Whereas Bassnectar played for more than an hour nonstop, with seamless transitions, nuggets of fan favorites, thoughtful mashups and steady build-ups to the big bass drops, The Chainsmokers stumbled through a clunky set of fits and starts while making many creative choices that were downright bonkers (when did it become OK for any DJ — outside of a bar mitzvah — to un-ironically play Kiss' "I Wanna Rock N Roll All Night" unaltered and yell at a crowd to dance?).
And where Anderson .Paak genre-hopped flawlessly between rap and jazz, rock and R&B within a unified creative vision and with a consistent voice, The Chainsmokers just threw a careless grab bag of pre-packaged sounds at their audience.
They fist-pumped. They sort of danced. They lip-synched a bit. But mostly Drew Taggart and Alex Pall just let tracks play from their little-touched soundboards. Occasionally they yelled into the microphone in various combinations of numbers and words like "Aspen," "X Games," "ready" and "go." To wit: "1, 2, 3, let's go!" and "4, 3, 2, 1, go!" and "X f—ing Games!" and "Are you ready for the treble bass!"

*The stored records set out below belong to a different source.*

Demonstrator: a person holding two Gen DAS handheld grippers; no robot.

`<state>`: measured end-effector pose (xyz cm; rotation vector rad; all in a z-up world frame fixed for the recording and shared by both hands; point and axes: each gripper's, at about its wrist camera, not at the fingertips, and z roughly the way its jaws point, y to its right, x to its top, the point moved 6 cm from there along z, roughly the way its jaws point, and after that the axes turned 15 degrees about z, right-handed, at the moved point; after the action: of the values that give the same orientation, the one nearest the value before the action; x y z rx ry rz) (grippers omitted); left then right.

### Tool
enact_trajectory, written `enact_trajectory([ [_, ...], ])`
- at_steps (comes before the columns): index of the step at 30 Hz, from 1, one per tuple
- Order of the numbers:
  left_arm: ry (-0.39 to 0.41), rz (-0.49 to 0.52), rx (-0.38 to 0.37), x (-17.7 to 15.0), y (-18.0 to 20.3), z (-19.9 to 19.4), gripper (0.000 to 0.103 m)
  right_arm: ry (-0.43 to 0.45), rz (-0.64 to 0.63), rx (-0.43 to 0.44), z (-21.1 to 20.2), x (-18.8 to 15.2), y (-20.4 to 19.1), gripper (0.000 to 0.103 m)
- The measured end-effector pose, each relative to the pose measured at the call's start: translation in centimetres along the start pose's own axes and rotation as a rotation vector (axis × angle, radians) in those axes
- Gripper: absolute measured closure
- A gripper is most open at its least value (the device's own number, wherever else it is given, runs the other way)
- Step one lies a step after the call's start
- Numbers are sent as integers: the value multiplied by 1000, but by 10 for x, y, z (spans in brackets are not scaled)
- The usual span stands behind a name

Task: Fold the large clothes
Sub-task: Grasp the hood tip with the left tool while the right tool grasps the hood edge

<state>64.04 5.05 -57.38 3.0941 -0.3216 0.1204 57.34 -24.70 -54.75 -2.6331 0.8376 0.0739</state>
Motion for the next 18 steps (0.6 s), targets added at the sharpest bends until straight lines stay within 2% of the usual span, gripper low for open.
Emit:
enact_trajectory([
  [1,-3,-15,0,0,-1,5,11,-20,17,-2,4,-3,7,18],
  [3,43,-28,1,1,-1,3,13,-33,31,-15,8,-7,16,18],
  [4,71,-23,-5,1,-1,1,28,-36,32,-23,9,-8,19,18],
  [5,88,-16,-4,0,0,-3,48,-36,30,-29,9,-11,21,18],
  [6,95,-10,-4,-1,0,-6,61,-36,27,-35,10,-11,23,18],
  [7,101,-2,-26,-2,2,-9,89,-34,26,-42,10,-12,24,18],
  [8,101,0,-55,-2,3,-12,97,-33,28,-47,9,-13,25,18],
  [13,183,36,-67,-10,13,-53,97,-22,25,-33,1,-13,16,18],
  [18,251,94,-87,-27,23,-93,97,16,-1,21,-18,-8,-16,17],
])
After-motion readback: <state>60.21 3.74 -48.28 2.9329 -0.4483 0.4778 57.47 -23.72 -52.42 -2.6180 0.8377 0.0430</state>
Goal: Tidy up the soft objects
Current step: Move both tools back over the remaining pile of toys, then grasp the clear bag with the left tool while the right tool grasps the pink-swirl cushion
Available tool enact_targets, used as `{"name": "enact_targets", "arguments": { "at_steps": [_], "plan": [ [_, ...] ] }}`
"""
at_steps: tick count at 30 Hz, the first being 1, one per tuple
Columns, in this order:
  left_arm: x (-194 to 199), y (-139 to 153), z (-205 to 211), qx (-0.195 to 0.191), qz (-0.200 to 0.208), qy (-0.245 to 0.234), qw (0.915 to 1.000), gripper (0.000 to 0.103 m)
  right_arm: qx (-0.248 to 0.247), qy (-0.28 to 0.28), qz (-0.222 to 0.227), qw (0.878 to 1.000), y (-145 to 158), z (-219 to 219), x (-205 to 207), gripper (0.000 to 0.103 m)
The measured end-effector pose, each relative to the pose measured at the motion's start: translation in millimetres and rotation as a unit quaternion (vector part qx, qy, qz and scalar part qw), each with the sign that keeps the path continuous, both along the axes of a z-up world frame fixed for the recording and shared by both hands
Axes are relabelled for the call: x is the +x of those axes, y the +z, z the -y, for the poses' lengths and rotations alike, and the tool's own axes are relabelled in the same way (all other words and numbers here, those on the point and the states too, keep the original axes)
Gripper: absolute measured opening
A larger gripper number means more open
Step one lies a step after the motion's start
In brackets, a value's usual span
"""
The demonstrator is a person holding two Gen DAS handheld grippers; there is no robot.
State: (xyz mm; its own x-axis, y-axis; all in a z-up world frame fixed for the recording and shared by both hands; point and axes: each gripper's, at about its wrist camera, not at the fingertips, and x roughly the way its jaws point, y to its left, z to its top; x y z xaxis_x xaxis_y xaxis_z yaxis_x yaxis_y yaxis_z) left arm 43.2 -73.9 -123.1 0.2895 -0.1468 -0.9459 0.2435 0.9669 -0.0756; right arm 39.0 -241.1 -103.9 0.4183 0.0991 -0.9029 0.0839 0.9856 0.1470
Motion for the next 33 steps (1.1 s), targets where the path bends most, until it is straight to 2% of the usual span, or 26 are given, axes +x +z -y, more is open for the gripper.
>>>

This show felt like the sonic equivalent of a frozen, microwaveable Guy Fieri meal — all empty calories and spice and no flavor.
That said, I don't disparage any of the more than 6,000 X Gamers who had fun dancing in the snow during The Chainsmokers' set. It's a blast to sing along with a big crowd as hits like "Don't Let Me Down" and "Kanye" and "Paris" and "Closer" play on a pristine sound system, with a laser light show going overhead and cartoons playing on big screens. Given how little they did musically onstage, I'm just not convinced the actual Chainsmokers had to be there to do it. It might have been a decent show if they hadn't been.